Así se explica la inspiración del concurso «Resuma usted a Proust» que se celebró en el ámbito nacional en una de las poblaciones costeras del sur de Inglaterra bajo los auspicios de los Monty Python, un certamen público en el que los participantes debían resumir los siete volúmenes de la obra de Proust en quince segundos como máximo, amén de exponer oralmente el resultado obtenido primero en traje de baño y luego vestidos de etiqueta. El primer concursante fue Harry Baggot, de Luton, quien a toda prisa expuso el siguiente resumen:


La novela de Proust trata, de manera ostensible, del tiempo perdido, de la inocencia y la experiencia, de la reivindicación de los valores extratemporales y del tiempo recobrado.
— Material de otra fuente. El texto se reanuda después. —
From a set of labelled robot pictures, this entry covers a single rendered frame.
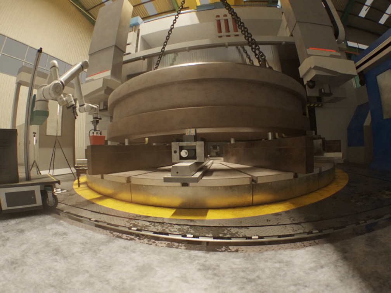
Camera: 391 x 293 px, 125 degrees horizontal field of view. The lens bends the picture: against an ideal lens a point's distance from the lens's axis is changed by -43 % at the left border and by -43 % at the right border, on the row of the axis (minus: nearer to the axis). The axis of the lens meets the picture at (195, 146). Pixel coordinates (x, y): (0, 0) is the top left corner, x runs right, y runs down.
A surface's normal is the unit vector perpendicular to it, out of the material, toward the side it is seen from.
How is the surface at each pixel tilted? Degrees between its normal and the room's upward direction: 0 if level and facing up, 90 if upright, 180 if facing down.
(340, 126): 90
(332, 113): 90
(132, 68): 90
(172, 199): 90
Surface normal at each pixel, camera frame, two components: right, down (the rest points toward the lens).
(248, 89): 0.18, -0.02
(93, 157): 0.85, -0.04
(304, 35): -0.21, 0.00
En definitiva, la novela es a la vez optimista y acorde con el contexto de la experiencia religiosa del hombre. En el quinto volumen, Swann visita...
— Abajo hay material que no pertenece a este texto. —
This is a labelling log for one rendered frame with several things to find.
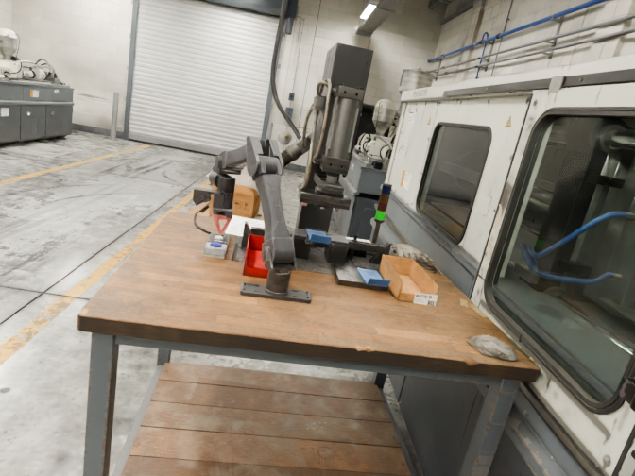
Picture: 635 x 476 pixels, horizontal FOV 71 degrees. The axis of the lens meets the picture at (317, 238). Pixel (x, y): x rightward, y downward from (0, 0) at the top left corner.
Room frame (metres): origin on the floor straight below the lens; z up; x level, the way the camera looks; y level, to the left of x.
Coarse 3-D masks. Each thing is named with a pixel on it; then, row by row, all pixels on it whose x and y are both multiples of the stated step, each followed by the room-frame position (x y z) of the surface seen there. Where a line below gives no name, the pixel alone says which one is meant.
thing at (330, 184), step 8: (320, 176) 1.79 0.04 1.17; (328, 176) 1.59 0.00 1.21; (336, 176) 1.59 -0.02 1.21; (320, 184) 1.56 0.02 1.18; (328, 184) 1.56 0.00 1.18; (336, 184) 1.60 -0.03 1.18; (304, 192) 1.55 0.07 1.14; (312, 192) 1.58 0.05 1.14; (320, 192) 1.57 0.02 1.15; (328, 192) 1.54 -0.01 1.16; (336, 192) 1.55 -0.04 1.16; (304, 200) 1.54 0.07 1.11; (312, 200) 1.55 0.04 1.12; (320, 200) 1.55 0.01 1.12; (328, 200) 1.55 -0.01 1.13; (336, 200) 1.56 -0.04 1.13; (344, 200) 1.56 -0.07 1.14; (320, 208) 1.59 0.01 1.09; (336, 208) 1.56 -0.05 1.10; (344, 208) 1.56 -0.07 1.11
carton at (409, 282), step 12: (384, 264) 1.52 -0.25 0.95; (396, 264) 1.57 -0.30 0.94; (408, 264) 1.58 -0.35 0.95; (384, 276) 1.49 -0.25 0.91; (396, 276) 1.38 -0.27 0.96; (408, 276) 1.57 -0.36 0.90; (420, 276) 1.47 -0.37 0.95; (396, 288) 1.35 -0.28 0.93; (408, 288) 1.44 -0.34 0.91; (420, 288) 1.45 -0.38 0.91; (432, 288) 1.36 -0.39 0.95; (408, 300) 1.33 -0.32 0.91; (420, 300) 1.33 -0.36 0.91; (432, 300) 1.34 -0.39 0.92
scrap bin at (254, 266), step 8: (248, 240) 1.45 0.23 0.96; (256, 240) 1.52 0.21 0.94; (264, 240) 1.53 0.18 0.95; (248, 248) 1.36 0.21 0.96; (256, 248) 1.52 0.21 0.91; (248, 256) 1.44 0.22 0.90; (256, 256) 1.46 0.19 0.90; (248, 264) 1.36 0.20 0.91; (256, 264) 1.38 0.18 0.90; (264, 264) 1.39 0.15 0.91; (248, 272) 1.28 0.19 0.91; (256, 272) 1.28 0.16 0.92; (264, 272) 1.29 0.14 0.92
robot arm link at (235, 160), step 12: (252, 144) 1.31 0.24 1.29; (264, 144) 1.38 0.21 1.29; (276, 144) 1.37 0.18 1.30; (228, 156) 1.47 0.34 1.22; (240, 156) 1.41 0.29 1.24; (252, 156) 1.30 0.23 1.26; (276, 156) 1.34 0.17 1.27; (228, 168) 1.48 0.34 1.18; (240, 168) 1.50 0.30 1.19; (252, 168) 1.29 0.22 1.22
Quince segundos no daban para más. «No está mal —anunció el presentador del certamen con dudosa sinceridad—, pero por desgracia nuestro concursante ha elegido una valoración general de la obra antes de entrar en los detalles específicos». Agradeció al participante su esfuerzo, alabó su bañador y le indicó la salida de escena.


A pesar de esta derrota personal, el concurso mantuvo un tono optimista: era posible realizar un resumen aceptable de la obra de Proust, había que tener fe en que aquello que en su origen había necesitado siete volúmenes para expresarse pudiera condensarse razonablemente en un máximo de quince segundos sin que perdiese gran parte de su integridad o de su significado, y para ello solo era necesario que apareciera el candidato idóneo.
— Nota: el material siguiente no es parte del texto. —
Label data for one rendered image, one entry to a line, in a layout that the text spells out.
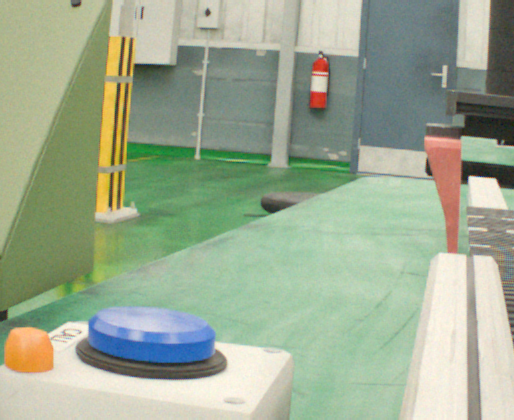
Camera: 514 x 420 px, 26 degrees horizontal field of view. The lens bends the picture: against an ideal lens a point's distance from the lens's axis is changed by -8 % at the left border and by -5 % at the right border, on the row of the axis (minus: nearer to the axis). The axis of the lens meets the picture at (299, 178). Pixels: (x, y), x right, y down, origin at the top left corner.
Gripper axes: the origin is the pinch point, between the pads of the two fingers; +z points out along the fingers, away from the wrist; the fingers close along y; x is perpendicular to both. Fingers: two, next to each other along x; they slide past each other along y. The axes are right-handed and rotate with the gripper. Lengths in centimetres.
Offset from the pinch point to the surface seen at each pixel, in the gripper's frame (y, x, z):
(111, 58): -202, 584, -13
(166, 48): -293, 1083, -28
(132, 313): -13.9, -30.9, -1.7
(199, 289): -20.6, 12.0, 5.7
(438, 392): -4.6, -40.6, -2.8
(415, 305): -5.9, 13.8, 5.7
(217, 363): -11.0, -31.5, -0.6
¿Qué desayunaba Proust? Antes de que su enfermedad se agravase, dos tazas de café con leche bien cargado, servidas en una jarra de plata que ostentaba sus iniciales. Le gustaba que el café estuviera muy apretado en el filtro y que el agua hirviendo lo traspasara gota a gota. También tomaba un cruasán que le traía su criada de una panadería donde los hacían a la perfección, crujientes y cremosos, con abundante mantequilla, y que mojaba en el café a la vez que leía su correspondencia y hojeaba el periódico.


Sobre esta última actividad tenía sentimientos complejos. Por insólito que fuese ese intento de comprimir los siete volúmenes de una novela en un máximo de quince segundos, tal vez no haya nada que sobrepase, tanto por su regularidad como por su amplitud, la compresión que entraña un periódico. Relatos que cómodamente darían pie a una veintena de volúmenes se ven reducidos a muy estrechas columnas, donde compiten por la atención del lector con infinidad de dramas en su día profundos y hoy deslavazados.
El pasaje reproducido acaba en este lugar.